§ Task brief: Output the entries below word for word, stopping once the line containing "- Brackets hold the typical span" is done, and omit each picture.

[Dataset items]
= = =
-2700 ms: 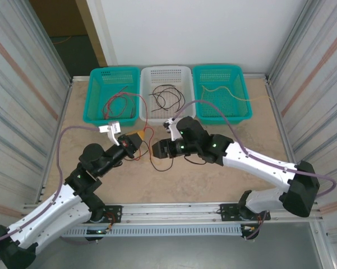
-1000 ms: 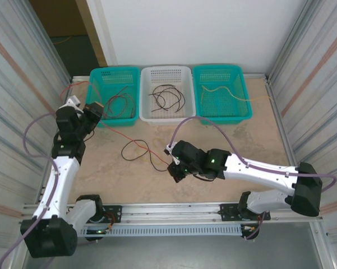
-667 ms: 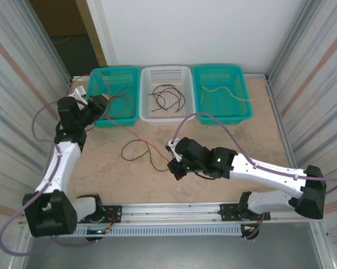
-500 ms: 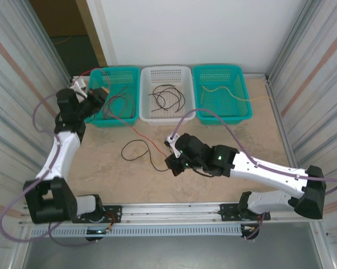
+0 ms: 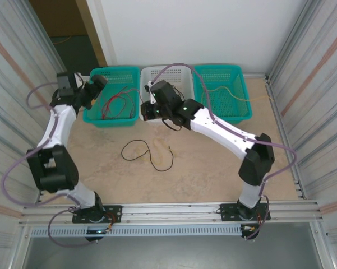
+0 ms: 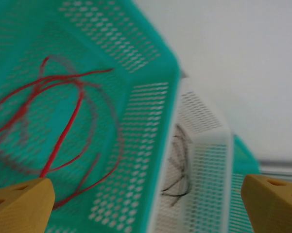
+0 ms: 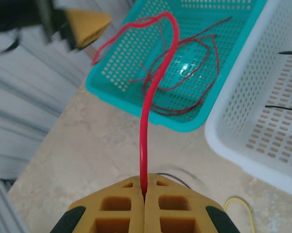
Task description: Untangle the cables
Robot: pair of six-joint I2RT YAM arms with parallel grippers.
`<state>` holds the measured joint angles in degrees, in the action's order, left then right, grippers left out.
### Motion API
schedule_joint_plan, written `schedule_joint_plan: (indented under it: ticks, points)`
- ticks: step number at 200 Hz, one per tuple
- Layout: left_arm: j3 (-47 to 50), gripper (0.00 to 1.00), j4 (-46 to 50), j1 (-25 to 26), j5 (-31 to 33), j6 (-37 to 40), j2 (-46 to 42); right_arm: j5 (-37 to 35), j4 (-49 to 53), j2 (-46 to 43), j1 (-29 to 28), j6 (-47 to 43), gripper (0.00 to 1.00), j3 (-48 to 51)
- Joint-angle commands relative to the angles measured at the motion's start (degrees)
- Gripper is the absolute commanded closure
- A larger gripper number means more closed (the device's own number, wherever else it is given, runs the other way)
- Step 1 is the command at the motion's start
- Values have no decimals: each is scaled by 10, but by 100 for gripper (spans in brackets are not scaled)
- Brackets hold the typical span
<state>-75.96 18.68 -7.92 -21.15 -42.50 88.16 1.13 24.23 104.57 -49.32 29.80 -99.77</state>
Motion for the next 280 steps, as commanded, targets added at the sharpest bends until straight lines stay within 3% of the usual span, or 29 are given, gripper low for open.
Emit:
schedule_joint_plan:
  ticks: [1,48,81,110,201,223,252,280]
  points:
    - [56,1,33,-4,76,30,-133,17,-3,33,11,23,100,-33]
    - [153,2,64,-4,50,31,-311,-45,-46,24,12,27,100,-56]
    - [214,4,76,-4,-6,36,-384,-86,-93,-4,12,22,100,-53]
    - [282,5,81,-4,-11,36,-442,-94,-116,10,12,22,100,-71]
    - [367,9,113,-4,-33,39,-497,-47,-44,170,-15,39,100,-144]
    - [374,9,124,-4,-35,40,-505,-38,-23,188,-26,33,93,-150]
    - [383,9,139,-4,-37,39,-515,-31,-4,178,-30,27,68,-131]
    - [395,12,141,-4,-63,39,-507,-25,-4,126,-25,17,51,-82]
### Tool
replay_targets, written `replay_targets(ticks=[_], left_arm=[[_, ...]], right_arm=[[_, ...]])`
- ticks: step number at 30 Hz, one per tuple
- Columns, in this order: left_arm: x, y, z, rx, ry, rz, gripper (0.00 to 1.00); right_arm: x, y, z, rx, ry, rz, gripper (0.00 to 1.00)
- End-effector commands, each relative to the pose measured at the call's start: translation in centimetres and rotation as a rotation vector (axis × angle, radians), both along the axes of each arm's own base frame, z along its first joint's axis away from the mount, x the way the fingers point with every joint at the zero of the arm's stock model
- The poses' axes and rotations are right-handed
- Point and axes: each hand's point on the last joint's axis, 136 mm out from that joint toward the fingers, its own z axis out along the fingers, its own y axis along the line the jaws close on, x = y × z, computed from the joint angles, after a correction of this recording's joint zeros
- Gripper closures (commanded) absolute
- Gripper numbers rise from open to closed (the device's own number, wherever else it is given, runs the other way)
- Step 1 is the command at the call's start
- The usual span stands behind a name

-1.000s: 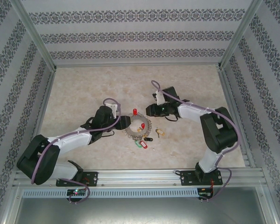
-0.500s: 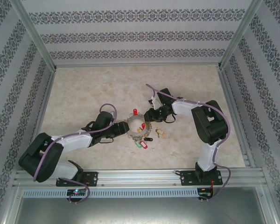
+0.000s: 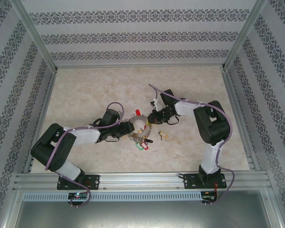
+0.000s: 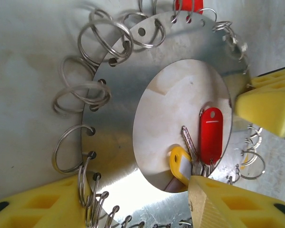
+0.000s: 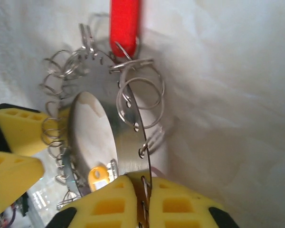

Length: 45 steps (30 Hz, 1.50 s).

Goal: Put the keys on the keyring

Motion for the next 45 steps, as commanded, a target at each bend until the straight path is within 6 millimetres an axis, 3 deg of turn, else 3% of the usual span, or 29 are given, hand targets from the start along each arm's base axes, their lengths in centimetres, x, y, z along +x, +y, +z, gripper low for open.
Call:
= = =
§ Solved exercise:
-2700 ms: 
-1000 ms: 
-667 ms: 
-500 ms: 
+0 ms: 
+0 ms: 
+0 ms: 
Task description: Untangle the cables
Robot: pair of six-joint I2RT YAM arms with parallel grippers.
`<state>` holds the measured joint angles in degrees, in the action's order, left then right, grippers left out.
### Motion API
schedule_joint_plan, written `schedule_joint_plan: (indented under it: ticks, points)`
- ticks: step number at 200 Hz, one per tuple
- Layout: left_arm: j3 (-47 to 50), gripper (0.00 to 1.00), j4 (-46 to 50), j1 (-25 to 26), j5 (-31 to 33), j6 (-37 to 40), j2 (-46 to 42); right_arm: j5 (-37 to 35), j4 (-49 to 53), j2 (-46 to 43), j1 (-29 to 28), j6 (-47 to 43), gripper (0.00 to 1.00), j3 (-48 to 51)
- Joint-angle commands relative to the angles measured at the motion's start (degrees)
- Gripper is the absolute commanded closure
- A larger gripper number means more closed (the device's own number, wherever else it is given, runs the other way)
- Step 1 is the command at the motion's start
- Values have no decimals: each is scaled by 10, but by 100 for gripper (spans in brackets are not scaled)
- Brackets hold the typical span

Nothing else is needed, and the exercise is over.